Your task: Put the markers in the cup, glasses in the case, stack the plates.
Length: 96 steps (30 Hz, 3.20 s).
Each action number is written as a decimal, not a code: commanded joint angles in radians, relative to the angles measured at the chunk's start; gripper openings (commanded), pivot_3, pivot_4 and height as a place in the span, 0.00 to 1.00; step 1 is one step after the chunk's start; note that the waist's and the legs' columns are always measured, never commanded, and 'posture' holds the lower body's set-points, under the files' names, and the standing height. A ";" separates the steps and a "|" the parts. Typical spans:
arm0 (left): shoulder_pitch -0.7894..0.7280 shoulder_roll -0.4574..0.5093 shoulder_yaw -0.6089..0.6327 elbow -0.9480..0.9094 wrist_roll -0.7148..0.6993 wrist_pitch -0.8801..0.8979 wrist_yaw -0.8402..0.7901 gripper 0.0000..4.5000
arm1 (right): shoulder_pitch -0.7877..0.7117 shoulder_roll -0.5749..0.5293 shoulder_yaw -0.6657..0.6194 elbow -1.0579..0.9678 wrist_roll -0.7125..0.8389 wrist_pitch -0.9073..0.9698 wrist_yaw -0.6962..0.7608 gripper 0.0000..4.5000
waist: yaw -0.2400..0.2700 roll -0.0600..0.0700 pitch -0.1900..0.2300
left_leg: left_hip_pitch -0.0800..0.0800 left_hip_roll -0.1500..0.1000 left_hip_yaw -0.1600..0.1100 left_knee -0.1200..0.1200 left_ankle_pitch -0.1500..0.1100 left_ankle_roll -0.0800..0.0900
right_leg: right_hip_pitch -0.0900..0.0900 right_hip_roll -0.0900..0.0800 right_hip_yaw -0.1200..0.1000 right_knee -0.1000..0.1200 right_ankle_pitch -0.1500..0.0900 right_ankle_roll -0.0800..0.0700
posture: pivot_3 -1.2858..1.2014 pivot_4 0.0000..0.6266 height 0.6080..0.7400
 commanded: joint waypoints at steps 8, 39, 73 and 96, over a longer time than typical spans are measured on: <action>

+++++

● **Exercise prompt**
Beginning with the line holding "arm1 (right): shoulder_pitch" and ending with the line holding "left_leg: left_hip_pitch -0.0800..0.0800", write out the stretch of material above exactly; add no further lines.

● **Finished task**
arm1 (right): shoulder_pitch -0.7877..0.7117 shoulder_roll -0.5749..0.5293 shoulder_yaw -0.6657..0.6194 elbow -1.0579..0.9678 wrist_roll -0.7125..0.8389 wrist_pitch -0.9073..0.9698 wrist_yaw -0.6962..0.7608 gripper 0.0000..4.5000
waist: yaw -0.2400..0.2700 roll -0.0600..0.0700 pitch -0.1900..0.2300
left_leg: left_hip_pitch -0.0800..0.0800 left_hip_roll -0.1500..0.1000 left_hip_yaw -0.1600..0.1100 left_knee -0.1200..0.1200 left_ankle_pitch -0.1500..0.1100 left_ankle_roll -0.0800..0.0900

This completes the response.